Filles vertes et discrètes hasardeuses au vent d'Est
vous trompez l'horizon du jardin arpenté une vie
cheveux noirs semblables à ceux de qui l'on espère
bourrasque tendre qui étreint le corps et le restitue
à son pays calme, un printemps de plus passe par
le blanc neigeux, sans doute une patience éprouvée.
Vous avez après tous les noms qui vous sont donnés
celui que connaît quiconque et qui ressemble à la haie.

Nous sommes passés...

Nous sommes passés un jour d'égarement
entre le magnolia et le chant des abeilles
le cœur à l'arrêt -l'était-il- les yeux fixés sur
la petite porte de l'enclos pris du vertige qui nous ôtait
de la terre.

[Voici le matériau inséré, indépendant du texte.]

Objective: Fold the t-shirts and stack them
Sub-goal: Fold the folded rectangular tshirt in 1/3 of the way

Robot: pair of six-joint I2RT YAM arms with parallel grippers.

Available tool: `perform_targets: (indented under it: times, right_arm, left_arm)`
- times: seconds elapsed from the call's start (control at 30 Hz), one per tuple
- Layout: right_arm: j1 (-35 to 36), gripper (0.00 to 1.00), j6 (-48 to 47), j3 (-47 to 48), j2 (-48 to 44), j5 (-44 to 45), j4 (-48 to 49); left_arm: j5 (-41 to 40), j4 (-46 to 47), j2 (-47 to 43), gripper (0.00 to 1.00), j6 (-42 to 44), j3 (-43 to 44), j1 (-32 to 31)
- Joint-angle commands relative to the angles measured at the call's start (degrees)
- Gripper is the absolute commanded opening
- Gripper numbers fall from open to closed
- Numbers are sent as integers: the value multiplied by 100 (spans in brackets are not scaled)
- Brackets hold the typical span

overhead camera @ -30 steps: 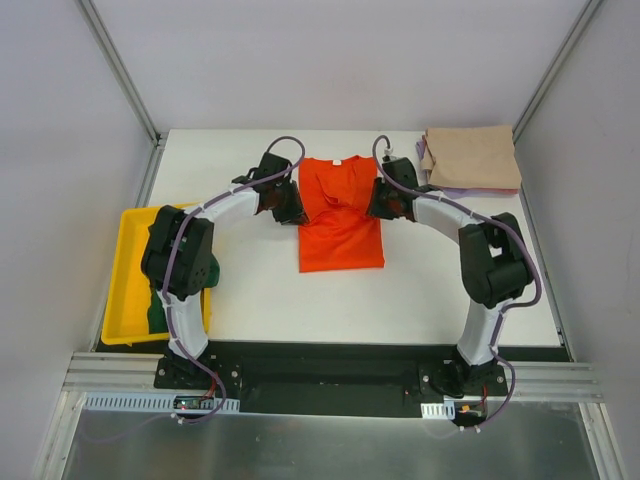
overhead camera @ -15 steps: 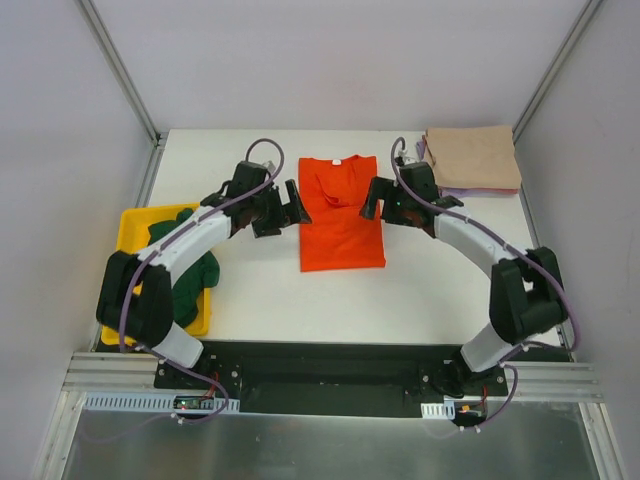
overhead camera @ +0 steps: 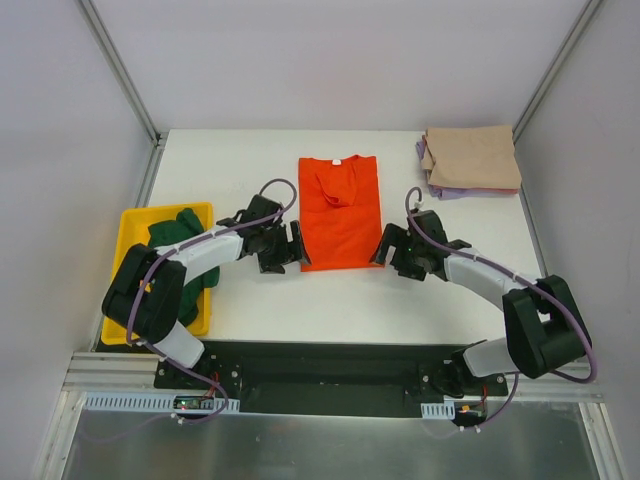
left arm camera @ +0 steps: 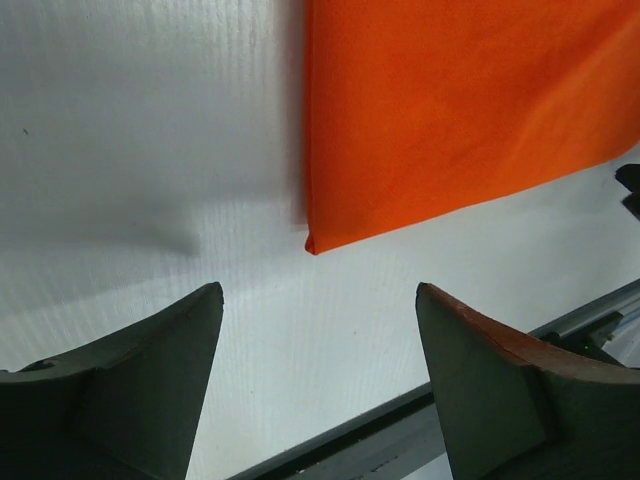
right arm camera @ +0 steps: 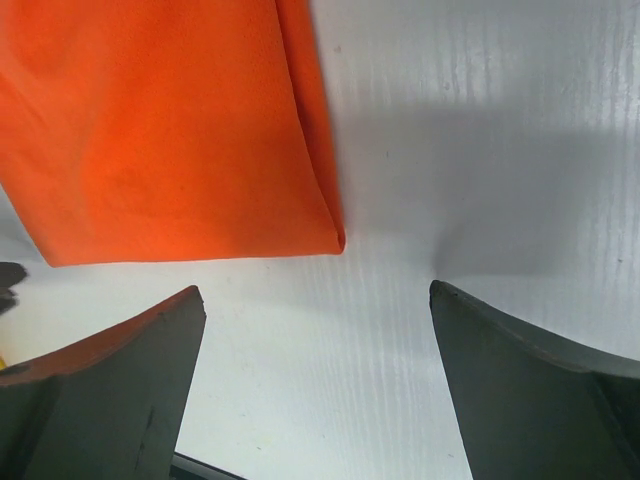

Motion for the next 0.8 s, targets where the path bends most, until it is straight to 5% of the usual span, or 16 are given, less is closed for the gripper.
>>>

A mi-voix sans le dire nous revenions
aux considérations qui nous faisaient vieillir :
la mesure de la propriété sa surface le nombre incalculable
de pas l'amour intangible semblable à la forme
de la fleur et les ailes des insectes aussi légères
que la mort avec son mètre butineur de toi à moi


VIVRE

La terre s'étire quand passe le percheron
dans les sillons le monde ensemble se sépare
les hommes d'ici sont d'un exil à venir.
Moi je me désespère de ne voir germer qu'un faisceau
de lignes noires et des bleus de travail, orphelin de terre.



Poème


Le corps est ouvert à la fracture du jour

par le volet entrouvert qui veille à l'intérieur,


il en est ainsi de la paupière qui régule la lumière.


Le corps est dissimulé sous la couverture épaisse


faite de ce coton blanc même pendant la nuit,


il s'efface à hauteur du genou, la mort est-elle


si petite, la maison entre-t-elle dans le monde.


La vie entière a-t-elle assez de place entre les murs.